The Mendocino County Sheriff’s Office continues to seek any information related to Britton’s disappearance, and a significant reward is being offered for any information that helps find her: $85,000 for information leading to her, and an additional $25,000 for information leading to a conviction and arrest. Anyone with information about Britton should contact the MCSO tip line at (707) 463- 4086 or the tip line (707) 234-2100, or the anonymous WeTip service at 1-800-78-CRIME. You can read The Mendocino Voice’s complete coverage of Britton’s disappearance and Fallis’ legal proceedings here.
Editor’s note: If you are struggling with domestic violence, or know someone who is, there are resources that can help. In Mendocino County, Project Sanctuary provides free resources and support. They have temporarily suspended some visits due to the COVID-19 pandemic, but can be reached 24/7 at (707) 463-4357 for the inland county area, and (707) 964-4357 for the coast.

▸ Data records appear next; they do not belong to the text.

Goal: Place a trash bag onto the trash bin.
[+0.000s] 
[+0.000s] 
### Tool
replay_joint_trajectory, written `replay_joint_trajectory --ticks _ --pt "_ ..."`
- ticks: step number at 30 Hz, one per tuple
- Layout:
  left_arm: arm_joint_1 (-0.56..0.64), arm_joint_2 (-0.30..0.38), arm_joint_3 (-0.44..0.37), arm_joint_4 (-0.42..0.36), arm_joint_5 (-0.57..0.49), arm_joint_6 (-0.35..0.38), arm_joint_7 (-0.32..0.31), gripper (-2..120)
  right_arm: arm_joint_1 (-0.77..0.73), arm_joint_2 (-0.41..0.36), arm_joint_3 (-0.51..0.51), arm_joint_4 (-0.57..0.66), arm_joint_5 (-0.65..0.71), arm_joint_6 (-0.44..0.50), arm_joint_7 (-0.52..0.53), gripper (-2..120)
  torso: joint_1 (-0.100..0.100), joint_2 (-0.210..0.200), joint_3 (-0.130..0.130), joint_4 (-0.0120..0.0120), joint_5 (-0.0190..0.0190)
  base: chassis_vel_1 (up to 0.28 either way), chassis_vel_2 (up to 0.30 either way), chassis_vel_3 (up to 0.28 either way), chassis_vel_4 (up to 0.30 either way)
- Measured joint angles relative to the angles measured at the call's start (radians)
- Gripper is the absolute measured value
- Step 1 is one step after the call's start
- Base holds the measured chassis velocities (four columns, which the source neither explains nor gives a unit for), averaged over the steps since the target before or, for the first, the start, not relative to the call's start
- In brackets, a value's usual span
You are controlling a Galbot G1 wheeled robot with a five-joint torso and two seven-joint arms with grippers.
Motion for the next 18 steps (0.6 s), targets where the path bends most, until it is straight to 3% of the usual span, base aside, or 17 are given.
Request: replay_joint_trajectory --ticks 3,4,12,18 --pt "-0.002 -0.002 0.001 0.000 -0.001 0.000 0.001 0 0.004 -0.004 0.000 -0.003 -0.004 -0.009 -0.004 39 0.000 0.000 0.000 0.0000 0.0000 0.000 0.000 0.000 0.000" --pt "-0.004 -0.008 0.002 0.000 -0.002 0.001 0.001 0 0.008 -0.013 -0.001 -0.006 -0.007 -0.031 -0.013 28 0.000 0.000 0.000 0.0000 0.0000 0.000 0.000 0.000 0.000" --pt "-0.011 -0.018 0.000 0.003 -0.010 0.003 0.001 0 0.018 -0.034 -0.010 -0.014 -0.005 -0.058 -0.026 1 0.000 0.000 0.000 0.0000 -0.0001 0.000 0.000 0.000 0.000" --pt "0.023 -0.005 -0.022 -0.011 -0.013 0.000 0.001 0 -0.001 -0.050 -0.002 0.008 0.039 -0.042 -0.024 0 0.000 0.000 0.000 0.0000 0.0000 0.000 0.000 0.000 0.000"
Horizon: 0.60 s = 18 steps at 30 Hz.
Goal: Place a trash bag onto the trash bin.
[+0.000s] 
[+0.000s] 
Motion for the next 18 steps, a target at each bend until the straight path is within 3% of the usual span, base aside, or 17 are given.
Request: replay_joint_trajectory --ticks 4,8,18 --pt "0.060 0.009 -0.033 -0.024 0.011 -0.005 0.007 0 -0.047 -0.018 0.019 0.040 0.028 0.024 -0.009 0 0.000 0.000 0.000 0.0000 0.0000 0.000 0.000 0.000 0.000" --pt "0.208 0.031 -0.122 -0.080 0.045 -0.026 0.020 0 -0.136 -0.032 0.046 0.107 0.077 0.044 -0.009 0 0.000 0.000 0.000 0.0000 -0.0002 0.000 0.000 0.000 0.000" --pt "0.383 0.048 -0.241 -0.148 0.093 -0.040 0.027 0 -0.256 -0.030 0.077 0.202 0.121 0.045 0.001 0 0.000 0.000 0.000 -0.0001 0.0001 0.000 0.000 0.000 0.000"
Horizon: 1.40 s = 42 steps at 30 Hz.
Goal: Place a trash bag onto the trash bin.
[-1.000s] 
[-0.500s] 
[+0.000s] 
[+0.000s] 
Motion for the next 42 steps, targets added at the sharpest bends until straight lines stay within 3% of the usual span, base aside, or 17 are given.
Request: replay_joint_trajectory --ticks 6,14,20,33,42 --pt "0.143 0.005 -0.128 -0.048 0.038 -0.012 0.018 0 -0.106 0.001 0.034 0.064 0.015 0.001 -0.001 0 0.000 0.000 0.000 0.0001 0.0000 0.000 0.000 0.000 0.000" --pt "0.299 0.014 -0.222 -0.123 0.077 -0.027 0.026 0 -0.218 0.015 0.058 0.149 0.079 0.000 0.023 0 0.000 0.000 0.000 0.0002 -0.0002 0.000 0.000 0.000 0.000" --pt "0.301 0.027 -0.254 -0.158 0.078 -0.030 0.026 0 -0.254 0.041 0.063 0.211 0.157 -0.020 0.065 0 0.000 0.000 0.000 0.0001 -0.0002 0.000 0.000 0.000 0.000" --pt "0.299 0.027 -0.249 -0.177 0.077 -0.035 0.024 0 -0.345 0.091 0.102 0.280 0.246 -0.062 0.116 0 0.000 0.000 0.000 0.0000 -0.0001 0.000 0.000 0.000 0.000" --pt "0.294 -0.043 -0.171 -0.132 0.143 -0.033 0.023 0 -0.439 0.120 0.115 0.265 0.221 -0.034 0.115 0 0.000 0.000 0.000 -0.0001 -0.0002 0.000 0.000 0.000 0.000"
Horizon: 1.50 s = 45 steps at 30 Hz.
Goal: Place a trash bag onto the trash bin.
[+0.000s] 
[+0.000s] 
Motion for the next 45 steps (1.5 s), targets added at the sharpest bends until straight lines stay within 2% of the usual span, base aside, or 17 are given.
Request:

The Arbor Drug Free Communities and Ukiah Valley Youth Coalition is partnering with Shane Grammer and The Hope Through Art Foundation to create a mural highlighting the Missing and Murdered Indigenous Women (MMIW) movement. This mural will honor Khadijah Britton, one of the MMIW sisters who has been missing since February 7, 2018 and member of the Round Valley Indian tribes.
“I am honored to be working with the Ukiah Valley Youth Coalition on such an impactful mural. The youth are dedicated to raising awareness about MMIW, and Khadijah, who has been missing since 2018. These youth are leaders in our community,” shares Amalia Abrojena, Drug Free Communities Project Coordinator.
The mural project will begin Monday, May 24 at 810 N Sate Street with a completion ceremony Thursday, May 27 6-8 p.m. Khadijah Britton’s family and the Ukiah Valley Youth Coalition will host the completion ceremony with feather dancers and native singers as a tribute to Khadijah along with family and tribal members. The community is invited to celebrate with this group adhering to all Covid-19 safety precautions.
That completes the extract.